LISTSERV 16.5 - CODE4LIB Archives

On Thu, 17 Jan 2008, Jakob Voss wrote:

> Hi Joe,
>
> You wrote:
>
>> On Wed, 16 Jan 2008, Jakob Voss wrote:
>>> Someone just has to define was 'holding' is and what information it must
>>> carry, so we can define a simple holding interchange format that is not
>>> as fuzzy and overblown as most of the library most other library
>>> standards. As a sideline we implement another part of FRBR (a mapping
>>> from frbr:manifestation to frbr:item)
>>
>> I've been fighting with the issue of what do you return in response to a
>> query (in the context of federated search systems ... but for scientific
>> data, not bibliographic) for almost 4 years now.
>>
>> Although I think FRBR helps to frame the problem, the real issue is that
>> there are many reasons why someone might ask the question, and without
>> knowing what they're trying to solve, we don't know what sort of a record
>> we should be returning.
>
> A holding webservice is not meant to be asked by human beeing with fuzzy
> information needs in mind. Instead it is just one service to tell you
> where an already identifier manifestation can be found. If you still
> don't know which exact manifestation (for instance you don't mind which
> edition of a book), then the holding service needs to be queried for
> each possible manifestation.

I agree -- and I'm only looking at the API side of things.  In building
the Virtual Solar Observatory <http://virtualsolar.org/>, we ran into the
problem that we didn't clearly define what constituted a 'record' in
response of a query.  And the scientists still can't agree, as it affects
what type of questions can be easily answered ... more granular allows
more specific questions, but less granular makes it easy for the scientist
to filter down the result set to determine their needs.

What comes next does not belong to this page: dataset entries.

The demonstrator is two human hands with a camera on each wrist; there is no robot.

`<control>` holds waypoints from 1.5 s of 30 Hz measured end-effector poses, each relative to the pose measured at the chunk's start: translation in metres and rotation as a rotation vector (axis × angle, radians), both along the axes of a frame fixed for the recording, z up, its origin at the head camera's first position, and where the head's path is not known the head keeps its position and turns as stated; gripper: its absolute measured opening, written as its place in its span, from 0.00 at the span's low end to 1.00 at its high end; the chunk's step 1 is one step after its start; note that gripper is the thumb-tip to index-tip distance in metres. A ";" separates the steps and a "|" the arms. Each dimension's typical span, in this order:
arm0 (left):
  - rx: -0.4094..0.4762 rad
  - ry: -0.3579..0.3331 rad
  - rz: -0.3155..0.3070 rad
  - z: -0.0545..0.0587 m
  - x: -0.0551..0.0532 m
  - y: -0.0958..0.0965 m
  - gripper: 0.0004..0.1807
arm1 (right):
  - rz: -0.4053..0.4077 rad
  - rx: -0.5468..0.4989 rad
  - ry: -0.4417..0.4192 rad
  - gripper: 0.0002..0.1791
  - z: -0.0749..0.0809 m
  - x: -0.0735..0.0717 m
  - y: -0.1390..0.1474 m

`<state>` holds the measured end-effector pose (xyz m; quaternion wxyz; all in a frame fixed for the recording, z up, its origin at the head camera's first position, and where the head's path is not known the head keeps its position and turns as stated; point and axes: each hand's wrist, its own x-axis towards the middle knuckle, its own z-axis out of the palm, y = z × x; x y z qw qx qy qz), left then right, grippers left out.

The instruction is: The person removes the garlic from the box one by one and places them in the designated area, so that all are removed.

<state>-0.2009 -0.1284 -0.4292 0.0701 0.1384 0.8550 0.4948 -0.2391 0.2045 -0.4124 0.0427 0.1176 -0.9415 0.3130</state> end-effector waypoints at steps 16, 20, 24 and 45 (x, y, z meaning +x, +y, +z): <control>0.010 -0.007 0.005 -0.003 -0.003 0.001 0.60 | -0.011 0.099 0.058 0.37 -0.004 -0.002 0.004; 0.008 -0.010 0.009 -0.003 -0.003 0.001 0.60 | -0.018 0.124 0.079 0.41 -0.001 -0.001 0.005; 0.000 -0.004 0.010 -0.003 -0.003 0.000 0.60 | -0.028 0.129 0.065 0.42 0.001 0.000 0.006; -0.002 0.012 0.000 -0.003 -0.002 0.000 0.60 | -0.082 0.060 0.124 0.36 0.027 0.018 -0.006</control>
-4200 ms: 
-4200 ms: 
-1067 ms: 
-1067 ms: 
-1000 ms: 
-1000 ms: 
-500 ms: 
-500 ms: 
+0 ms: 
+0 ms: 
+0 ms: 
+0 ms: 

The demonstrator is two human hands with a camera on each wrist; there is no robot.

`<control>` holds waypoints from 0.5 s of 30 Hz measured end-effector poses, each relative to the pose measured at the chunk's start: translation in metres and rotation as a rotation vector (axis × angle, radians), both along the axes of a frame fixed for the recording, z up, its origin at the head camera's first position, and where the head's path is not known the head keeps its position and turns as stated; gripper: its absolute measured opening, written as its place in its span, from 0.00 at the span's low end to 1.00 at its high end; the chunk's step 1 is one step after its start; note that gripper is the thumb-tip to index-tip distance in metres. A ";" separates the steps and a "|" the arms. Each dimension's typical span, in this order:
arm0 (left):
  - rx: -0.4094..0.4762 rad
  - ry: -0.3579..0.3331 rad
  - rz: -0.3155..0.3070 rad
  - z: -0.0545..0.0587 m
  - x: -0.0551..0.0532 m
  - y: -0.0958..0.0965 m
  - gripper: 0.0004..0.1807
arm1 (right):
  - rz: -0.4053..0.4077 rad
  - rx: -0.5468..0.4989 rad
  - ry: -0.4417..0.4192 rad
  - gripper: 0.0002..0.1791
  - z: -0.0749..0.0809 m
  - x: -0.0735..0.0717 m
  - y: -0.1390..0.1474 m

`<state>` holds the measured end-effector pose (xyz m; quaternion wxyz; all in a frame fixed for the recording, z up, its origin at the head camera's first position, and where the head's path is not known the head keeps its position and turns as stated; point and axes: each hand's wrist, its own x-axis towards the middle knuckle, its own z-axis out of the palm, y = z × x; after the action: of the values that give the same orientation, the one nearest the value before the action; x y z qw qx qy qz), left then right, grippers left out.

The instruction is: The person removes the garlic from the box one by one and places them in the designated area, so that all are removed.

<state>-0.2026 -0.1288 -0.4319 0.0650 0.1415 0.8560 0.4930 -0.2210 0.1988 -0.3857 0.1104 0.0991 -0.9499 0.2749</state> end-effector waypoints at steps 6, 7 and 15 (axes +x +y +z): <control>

Those people writing user interfaces to make use of the API need to know
what granularity is being returned by the API, and if necessarily,
de-duplicate to make it less granular and more in line with what the user
expects.

So, for instance, to answer the following types of questions, we need
different granularity:

        What stories do you have that I might be interested in?
                (only need 'work')
        What stories do you have that I can understand?
                (language is significant -- need 'expression')
        What stories do you have that are accessible to me?
                (may need characteristics of the packaging, need
                'manifestation')
        What stories do you have that are currently available to me?
                (need attributes of specific physical items)

Technically, we may only need those levels for answering the question, and
then return details at a higher granularity (eg, as I said 'stories', work
may be sufficient)

We start needing the other levels of detail when a person is trying to
make decisions as they drill down in granlarity.

        I've identified that I'd like to read <Work>, what media and/or
        translation is it available in?
                (need a list of expressions, or possibly manifestations)
        I've identified that I'm interested in <expression>, what are my
        options for physical packaging?
                (need a list of manifestations)
        I've identified that I'm interested in <Manifestation>, where can
        I get it from?
                (need a list of items)

I've been trying to keep the terms rather generic, so they fix the use
cases that I'm dealing with, but as an example for say, someone looking to
get a specific movie:

        Do you have the movie w/ english subtitles or dubbed over
        so I can understand it?
        Is it available on VHS, so I can actually watch it?
        Where do I have to go to get it?

In my specific case, the questions are:
        Is the data in units that are meaningful to me?
                (some are raw sensor recordings, which require calibration
                software that not everyone would have, and even once
                calibrated, the data may not be comparable to other
                instruments;  sometimes lossy compression is acceptable,
                other times, it isn't, depending on what the data is being
                used for)
        Is the data in a format that my tools can make use of?
                (must have the necessary metadata, some tools can't deal
                with 4 dimensional data and need individual data cubes,
                not all tools can read FITS / CDF / HDF / NetCDF /etc.)
        How long will it take me to get the data?
                (if it's available locally, get it locally before trying
                to get it from some other mirror in Europe or Asia)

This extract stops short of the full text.